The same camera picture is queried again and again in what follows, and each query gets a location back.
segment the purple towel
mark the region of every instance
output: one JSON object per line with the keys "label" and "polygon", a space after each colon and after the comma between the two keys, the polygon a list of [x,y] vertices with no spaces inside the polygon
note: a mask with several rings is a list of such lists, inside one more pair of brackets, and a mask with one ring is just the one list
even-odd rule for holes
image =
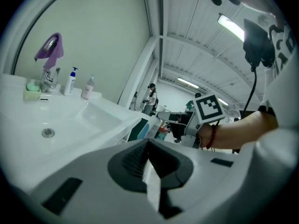
{"label": "purple towel", "polygon": [[[51,40],[53,37],[57,37],[57,43],[56,46],[52,46],[48,51],[45,51],[43,48],[48,43],[49,40]],[[48,40],[44,43],[44,45],[39,49],[36,56],[34,57],[35,61],[37,59],[45,59],[48,58],[48,60],[45,63],[45,66],[43,67],[44,70],[50,70],[52,67],[56,65],[57,58],[61,58],[64,56],[64,49],[62,47],[62,37],[60,33],[54,33],[52,36],[48,38]]]}

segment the lotion bottle
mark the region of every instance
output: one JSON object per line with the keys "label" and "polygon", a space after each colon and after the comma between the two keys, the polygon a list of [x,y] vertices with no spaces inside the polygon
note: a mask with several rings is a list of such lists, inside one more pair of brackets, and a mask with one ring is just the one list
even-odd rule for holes
{"label": "lotion bottle", "polygon": [[76,80],[76,70],[78,70],[78,68],[73,67],[74,71],[70,74],[69,78],[67,79],[65,88],[64,88],[64,95],[69,96],[71,95],[71,92],[73,91],[74,88],[74,84],[75,84],[75,80]]}
{"label": "lotion bottle", "polygon": [[81,97],[84,99],[89,99],[94,88],[94,83],[93,83],[93,75],[90,77],[89,81],[87,81],[85,89],[82,90],[82,95]]}

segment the soap dish
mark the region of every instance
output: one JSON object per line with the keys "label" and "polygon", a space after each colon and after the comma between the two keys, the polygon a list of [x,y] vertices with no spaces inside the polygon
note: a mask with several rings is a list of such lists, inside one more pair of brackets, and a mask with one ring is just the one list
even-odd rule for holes
{"label": "soap dish", "polygon": [[23,100],[24,101],[39,101],[42,92],[41,89],[39,91],[28,91],[26,87],[23,92]]}

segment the white sink
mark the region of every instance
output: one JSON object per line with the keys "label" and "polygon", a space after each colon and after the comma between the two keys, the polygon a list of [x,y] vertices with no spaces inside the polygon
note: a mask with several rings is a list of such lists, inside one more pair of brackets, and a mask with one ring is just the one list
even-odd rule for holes
{"label": "white sink", "polygon": [[[44,94],[49,102],[26,102],[25,78],[0,78],[0,161],[7,179],[28,193],[80,155],[115,145],[140,121],[100,93],[86,101],[80,89],[68,97],[59,92],[59,85]],[[55,135],[43,137],[45,128]]]}

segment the ceiling light
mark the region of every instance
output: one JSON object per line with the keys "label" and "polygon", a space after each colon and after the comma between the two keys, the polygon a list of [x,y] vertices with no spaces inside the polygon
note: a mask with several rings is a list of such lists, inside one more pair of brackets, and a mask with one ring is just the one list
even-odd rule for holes
{"label": "ceiling light", "polygon": [[225,104],[225,105],[229,105],[228,103],[226,103],[225,101],[223,101],[223,100],[220,99],[220,98],[218,98],[218,100],[219,100],[221,103]]}
{"label": "ceiling light", "polygon": [[184,82],[184,83],[186,83],[186,84],[188,84],[188,85],[190,85],[190,86],[193,86],[193,87],[195,87],[196,89],[199,88],[199,86],[197,86],[197,85],[195,85],[195,84],[192,84],[192,83],[190,83],[190,82],[188,82],[188,81],[186,81],[186,80],[183,80],[183,79],[181,79],[181,78],[178,78],[178,80],[181,81],[181,82]]}
{"label": "ceiling light", "polygon": [[230,30],[237,37],[239,37],[242,42],[244,42],[244,30],[240,28],[237,24],[235,24],[233,21],[231,21],[229,18],[227,18],[225,15],[220,14],[220,17],[218,18],[218,23]]}

> **Work task**: Output each entry above word for word. The pictures stay out.

> **Problem solution**:
The same camera picture is queried again and again in what follows, and each query gets a location back.
segment the purple towel
mark the region of every instance
output: one JSON object per line with the keys "label" and "polygon", a space after each colon and after the comma between the two keys, the polygon a list of [x,y] vertices with no spaces inside the polygon
note: a mask with several rings is a list of such lists, inside one more pair of brackets, and a mask with one ring is just the one list
even-odd rule for holes
image =
{"label": "purple towel", "polygon": [[[51,40],[53,37],[57,37],[57,43],[56,46],[52,46],[48,51],[45,51],[43,48],[48,43],[49,40]],[[48,40],[44,43],[44,45],[39,49],[36,56],[34,57],[35,61],[37,59],[45,59],[48,58],[48,60],[45,63],[45,66],[43,67],[44,70],[50,70],[52,67],[56,65],[57,58],[61,58],[64,56],[64,49],[62,47],[62,37],[60,33],[54,33],[52,36],[48,38]]]}

segment the lotion bottle
mark the region of every instance
output: one JSON object per line with the keys "label" and "polygon", a space after each colon and after the comma between the two keys, the polygon a list of [x,y] vertices with no spaces inside the polygon
note: a mask with several rings is a list of such lists, inside one more pair of brackets, and a mask with one ring is just the one list
even-odd rule for holes
{"label": "lotion bottle", "polygon": [[76,80],[76,70],[78,70],[78,68],[73,67],[74,71],[70,74],[69,78],[67,79],[65,88],[64,88],[64,95],[69,96],[71,95],[71,92],[73,91],[74,88],[74,84],[75,84],[75,80]]}
{"label": "lotion bottle", "polygon": [[81,97],[84,99],[89,99],[94,88],[94,83],[93,83],[93,75],[90,77],[89,81],[87,81],[85,89],[82,90],[82,95]]}

segment the soap dish
mark the region of every instance
output: one JSON object per line with the keys "label" and "polygon", a space after each colon and after the comma between the two keys, the polygon a list of [x,y] vertices with no spaces inside the polygon
note: a mask with several rings is a list of such lists, inside one more pair of brackets, and a mask with one ring is just the one list
even-odd rule for holes
{"label": "soap dish", "polygon": [[23,100],[24,101],[39,101],[42,92],[41,89],[39,91],[28,91],[26,87],[23,92]]}

segment the white sink
mark the region of every instance
output: one JSON object per line with the keys "label" and "polygon", a space after each colon and after the comma between the two keys, the polygon a list of [x,y] vertices with no spaces inside the polygon
note: a mask with several rings is a list of such lists, inside one more pair of brackets, and a mask with one ring is just the one list
even-odd rule for holes
{"label": "white sink", "polygon": [[[44,94],[49,102],[26,102],[25,78],[0,78],[0,161],[7,179],[28,193],[80,155],[115,145],[140,121],[100,93],[86,101],[80,89],[68,97],[59,92],[59,85]],[[55,135],[43,137],[45,128]]]}

segment the ceiling light
mark the region of every instance
output: one JSON object per line with the keys "label" and "polygon", a space after each colon and after the comma between the two keys, the polygon a list of [x,y] vertices with no spaces inside the polygon
note: a mask with several rings is a list of such lists, inside one more pair of brackets, and a mask with one ring is just the one list
even-odd rule for holes
{"label": "ceiling light", "polygon": [[225,104],[225,105],[229,105],[228,103],[226,103],[225,101],[223,101],[223,100],[220,99],[220,98],[218,98],[218,100],[219,100],[221,103]]}
{"label": "ceiling light", "polygon": [[184,82],[184,83],[186,83],[186,84],[188,84],[188,85],[190,85],[190,86],[193,86],[193,87],[195,87],[196,89],[199,88],[199,86],[197,86],[197,85],[195,85],[195,84],[192,84],[192,83],[190,83],[190,82],[188,82],[188,81],[186,81],[186,80],[183,80],[183,79],[181,79],[181,78],[178,78],[178,80],[181,81],[181,82]]}
{"label": "ceiling light", "polygon": [[230,30],[237,37],[239,37],[242,42],[244,42],[244,30],[240,28],[237,24],[235,24],[233,21],[231,21],[229,18],[227,18],[225,15],[220,14],[220,17],[218,18],[218,23]]}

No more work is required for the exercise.